▶ The problem
From the listing, collect all lines containing the word "foam".
--------------------------------------------------
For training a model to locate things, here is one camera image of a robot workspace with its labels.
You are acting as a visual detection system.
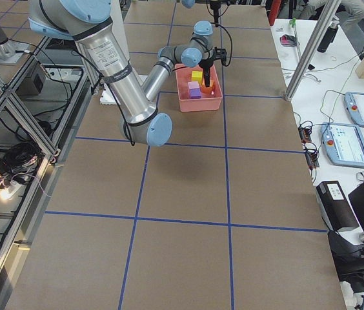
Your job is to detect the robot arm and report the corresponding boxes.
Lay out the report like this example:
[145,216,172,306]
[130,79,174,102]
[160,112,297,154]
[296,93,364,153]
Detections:
[29,1,173,147]
[142,21,227,100]

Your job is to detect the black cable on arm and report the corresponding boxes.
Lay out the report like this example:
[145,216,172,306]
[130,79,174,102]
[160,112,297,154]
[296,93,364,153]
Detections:
[209,0,234,68]
[36,41,137,147]

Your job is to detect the black water bottle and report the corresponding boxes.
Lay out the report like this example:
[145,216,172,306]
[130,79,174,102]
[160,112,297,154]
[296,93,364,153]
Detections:
[317,21,339,53]

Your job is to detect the pink plastic bin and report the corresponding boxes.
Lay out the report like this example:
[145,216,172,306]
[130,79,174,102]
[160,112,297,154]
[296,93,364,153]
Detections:
[175,64,223,112]

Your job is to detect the orange foam block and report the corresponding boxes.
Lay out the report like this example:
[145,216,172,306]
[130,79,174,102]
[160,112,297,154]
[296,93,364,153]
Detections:
[200,79,215,95]

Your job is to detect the lower teach pendant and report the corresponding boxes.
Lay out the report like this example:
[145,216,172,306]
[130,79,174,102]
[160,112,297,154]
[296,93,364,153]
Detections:
[321,122,364,168]

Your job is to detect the aluminium frame post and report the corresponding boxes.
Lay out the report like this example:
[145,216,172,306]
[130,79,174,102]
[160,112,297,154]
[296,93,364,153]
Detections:
[284,0,341,101]

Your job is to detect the cable bundle under table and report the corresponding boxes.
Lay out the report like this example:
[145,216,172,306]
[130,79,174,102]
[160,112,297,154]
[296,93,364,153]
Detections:
[0,141,46,191]

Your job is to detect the yellow foam block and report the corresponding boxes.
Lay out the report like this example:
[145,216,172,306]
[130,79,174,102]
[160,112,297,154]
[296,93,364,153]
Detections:
[191,70,203,84]

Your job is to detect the purple foam block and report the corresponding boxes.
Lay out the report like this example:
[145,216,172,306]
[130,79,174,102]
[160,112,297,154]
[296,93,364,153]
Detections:
[189,88,201,99]

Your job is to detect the black box on table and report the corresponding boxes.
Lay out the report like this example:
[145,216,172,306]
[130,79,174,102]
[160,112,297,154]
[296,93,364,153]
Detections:
[316,181,359,233]

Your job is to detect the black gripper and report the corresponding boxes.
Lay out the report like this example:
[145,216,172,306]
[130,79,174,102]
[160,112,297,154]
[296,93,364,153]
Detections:
[200,47,227,87]

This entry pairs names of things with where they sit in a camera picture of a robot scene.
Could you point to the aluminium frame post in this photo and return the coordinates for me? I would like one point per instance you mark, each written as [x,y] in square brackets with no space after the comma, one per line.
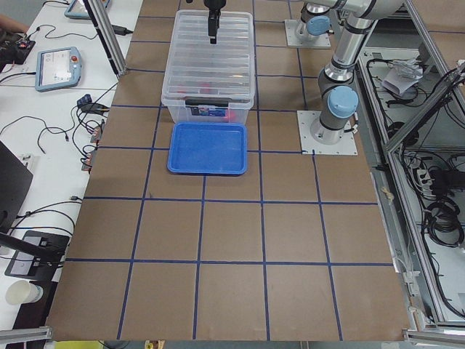
[103,27]

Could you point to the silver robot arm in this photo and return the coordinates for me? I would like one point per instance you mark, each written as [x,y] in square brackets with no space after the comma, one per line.
[339,100]
[314,21]

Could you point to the blue plastic tray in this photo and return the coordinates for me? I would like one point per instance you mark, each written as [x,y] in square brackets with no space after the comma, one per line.
[202,148]

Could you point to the person in black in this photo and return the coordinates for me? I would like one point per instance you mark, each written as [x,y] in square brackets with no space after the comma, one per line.
[13,48]

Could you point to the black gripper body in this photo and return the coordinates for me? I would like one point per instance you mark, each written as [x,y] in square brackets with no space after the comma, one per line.
[214,4]

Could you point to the white paper cup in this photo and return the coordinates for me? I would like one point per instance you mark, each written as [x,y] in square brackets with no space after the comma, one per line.
[23,292]

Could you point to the clear plastic box lid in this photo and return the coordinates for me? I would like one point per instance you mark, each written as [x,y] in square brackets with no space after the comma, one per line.
[210,58]

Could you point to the blue teach pendant near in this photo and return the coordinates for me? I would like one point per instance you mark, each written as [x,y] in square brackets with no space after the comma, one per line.
[57,69]

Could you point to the black power adapter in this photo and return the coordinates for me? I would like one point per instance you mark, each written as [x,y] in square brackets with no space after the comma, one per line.
[120,30]

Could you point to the red block under lid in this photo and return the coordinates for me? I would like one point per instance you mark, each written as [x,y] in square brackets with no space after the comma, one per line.
[204,88]

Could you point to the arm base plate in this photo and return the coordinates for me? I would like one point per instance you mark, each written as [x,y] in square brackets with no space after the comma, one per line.
[305,40]
[315,139]

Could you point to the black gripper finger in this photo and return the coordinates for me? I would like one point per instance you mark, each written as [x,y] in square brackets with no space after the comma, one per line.
[213,25]

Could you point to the clear plastic storage box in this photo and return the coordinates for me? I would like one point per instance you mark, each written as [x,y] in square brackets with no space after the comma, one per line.
[209,109]
--------------------------------------------------
▶ Task solution
Your job is to detect the orange foam block and report the corresponding boxes.
Your job is to detect the yellow foam block and report the corresponding boxes.
Your job is to detect the purple foam block and report the corresponding boxes.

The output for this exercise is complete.